• [EXERCISE DESCRIPTION] Please copy exactly the lines from the top of the data through the line containing "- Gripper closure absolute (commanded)", and nothing else.

• [DATA EXCERPT]

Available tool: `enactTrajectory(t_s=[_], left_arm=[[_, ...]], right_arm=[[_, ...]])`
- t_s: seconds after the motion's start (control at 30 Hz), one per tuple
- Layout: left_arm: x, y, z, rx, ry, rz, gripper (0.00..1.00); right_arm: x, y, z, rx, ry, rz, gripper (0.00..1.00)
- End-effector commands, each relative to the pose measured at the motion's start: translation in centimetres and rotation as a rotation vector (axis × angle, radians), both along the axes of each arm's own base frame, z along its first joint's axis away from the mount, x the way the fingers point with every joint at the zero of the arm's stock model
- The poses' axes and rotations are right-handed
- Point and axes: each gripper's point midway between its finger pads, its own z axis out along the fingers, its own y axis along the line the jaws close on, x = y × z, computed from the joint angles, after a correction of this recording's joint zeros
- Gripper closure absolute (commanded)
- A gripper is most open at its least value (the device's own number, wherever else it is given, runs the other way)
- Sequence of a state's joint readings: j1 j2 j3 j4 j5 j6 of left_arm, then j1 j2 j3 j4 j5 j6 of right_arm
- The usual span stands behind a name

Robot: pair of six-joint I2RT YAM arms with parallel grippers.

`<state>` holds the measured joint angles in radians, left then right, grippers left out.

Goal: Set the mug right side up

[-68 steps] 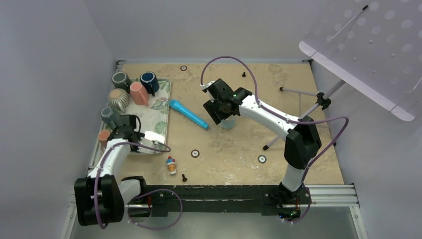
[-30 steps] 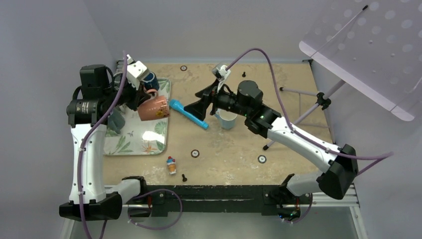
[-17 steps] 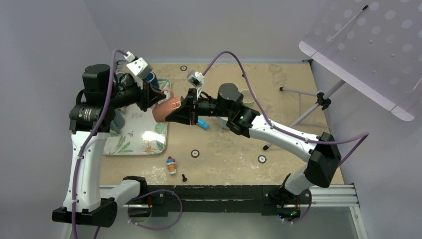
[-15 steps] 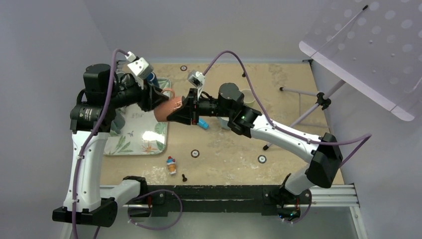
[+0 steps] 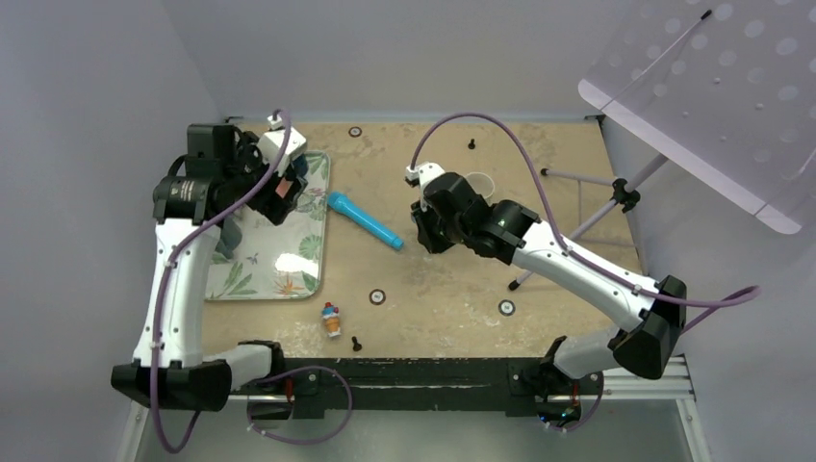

• [ANSWER SECTION]
Available tool: `enactTrajectory(t_s=[_], left_arm=[[_, ...]], right_arm=[[_, ...]])`
- t_s: seconds after the motion's start (control at 30 Hz), one per tuple
- Layout: left_arm: x, y, z, rx, ry, rz, gripper (0.00..1.00); right_arm: x, y, z, rx, ry, rz, gripper (0.00..1.00)
- End-effector commands, each relative to the pose measured at the motion's start: translation in centimetres and rotation as a rotation vector (axis × angle, radians), both along the axes of each arm's own base frame, z along its first joint's axis away from the mount, x the way the fingers point with every joint at the zero of the arm's stock model
- The poses' axes and rotations are right-handed
- Point and axes: each gripper's point midway between its finger pads, its own z axis out along the fingers, its own y axis along the line the jaws close on, x = y × z, computed from the joint angles, after a correction of this recording's joint zeros
- Gripper closure absolute (commanded)

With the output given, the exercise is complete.